Yerba santa is a sticky-leafed evergreen that is native to the American Southwest. It was given its name ("holy weed") by Spanish priests impressed with its medicinal properties. The aromatic leaves were boiled to make a tea to treat coughs, colds, asthma, pleurisy, tuberculosis, and pneumonia, and a poultice of the leaves was applied to painful joints.
Unlike many medicinal herbs, yerba santa actually has a pleasant taste. It has been used as a general food flavoring and in cough syrups to disguise the bad taste of other ingredients.
Yerba santa is often used for the treatment of the common cold, as well as chronic respiratory problems such as bronchitis and asthma. Unfortunately, there is no meaningful scientific evidence to indicate that it is effective. About the most that can be said scientifically is that one of its constituents, eriodictyol, might have mild expectorant properties.1
Topical yerba santa has been recommended as a treatment for poison ivy.2
Yerba santa tea may be made by adding 1 teaspoon of crushed leaves to a cup of boiling water and steeping for half an hour. However, many of its resinous constituents do not dissolve in water, and for that reason alcoholic tinctures of yerba santa are commonlyh used.
Yerba santa is on the FDAs GRAS (generally recognized as safe) list for use as a food flavoring.
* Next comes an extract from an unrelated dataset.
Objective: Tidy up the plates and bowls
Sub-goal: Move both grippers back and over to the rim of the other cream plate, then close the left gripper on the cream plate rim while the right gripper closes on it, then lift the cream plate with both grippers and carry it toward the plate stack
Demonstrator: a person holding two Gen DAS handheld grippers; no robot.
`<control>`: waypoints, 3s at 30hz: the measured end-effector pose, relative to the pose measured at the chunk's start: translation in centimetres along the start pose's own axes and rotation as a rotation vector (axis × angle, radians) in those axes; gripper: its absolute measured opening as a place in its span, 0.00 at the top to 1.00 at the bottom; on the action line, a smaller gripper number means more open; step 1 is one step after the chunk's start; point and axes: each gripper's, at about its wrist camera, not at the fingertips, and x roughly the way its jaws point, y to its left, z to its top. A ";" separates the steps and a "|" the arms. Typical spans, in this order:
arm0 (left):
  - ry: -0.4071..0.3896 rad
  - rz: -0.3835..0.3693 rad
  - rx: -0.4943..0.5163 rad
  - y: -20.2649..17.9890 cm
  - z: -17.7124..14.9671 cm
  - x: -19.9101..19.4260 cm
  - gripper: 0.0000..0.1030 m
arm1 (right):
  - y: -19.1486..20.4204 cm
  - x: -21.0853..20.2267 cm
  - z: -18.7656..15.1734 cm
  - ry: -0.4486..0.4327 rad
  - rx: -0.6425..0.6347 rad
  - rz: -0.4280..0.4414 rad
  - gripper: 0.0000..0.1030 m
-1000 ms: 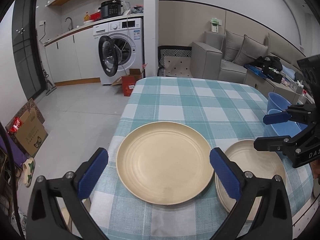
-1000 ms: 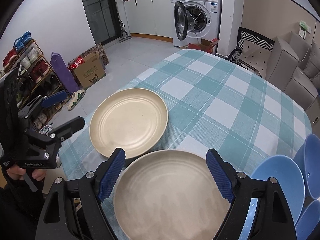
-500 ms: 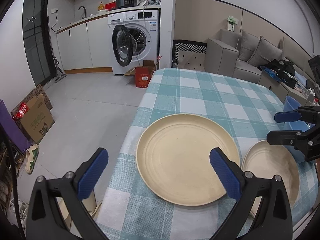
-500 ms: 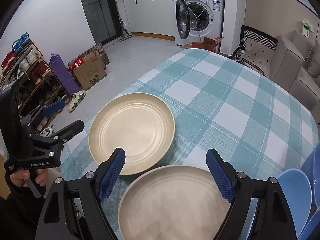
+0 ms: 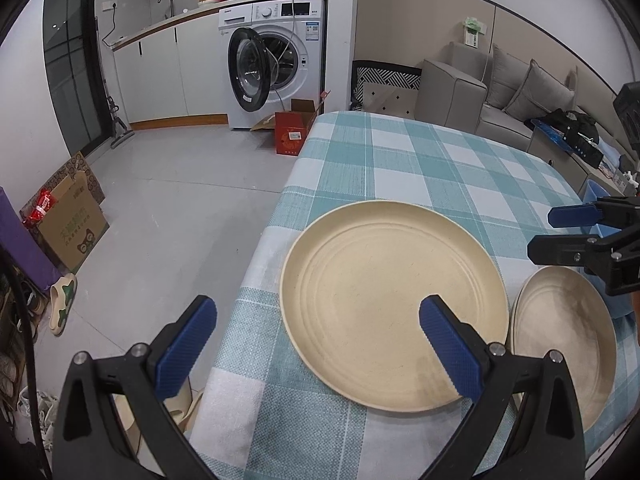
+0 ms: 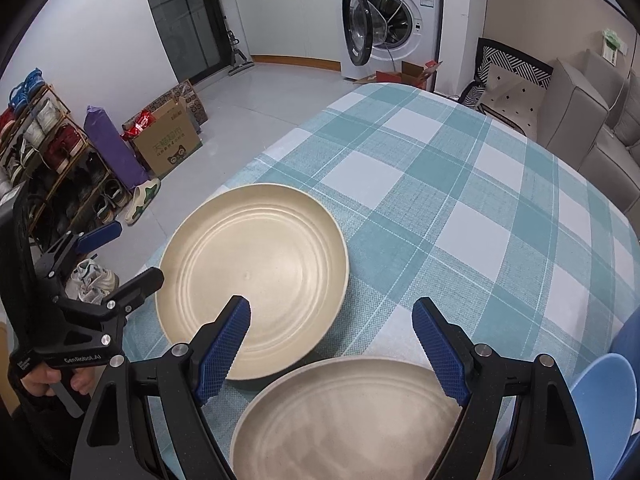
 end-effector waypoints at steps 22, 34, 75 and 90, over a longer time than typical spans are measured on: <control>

There have been no reports of significant side effects or adverse reactions,3 except for the inevitable occasional allergic reaction. Nonetheless, safety in young children, pregnant or nursing women, or those with severe liver or kidney disease has not been established.
1. Review of Natural Products. St. Louis, MO: Facts and Comparisons; 1991: Yerba Santa monograph.
2. Tierra M. The Way of Herbs. New York, NY: Pocket Books; 1990:254.
3. Review of Natural Products. St. Louis, MO: Facts and Comparisons; 1991: Yerba Santa monograph.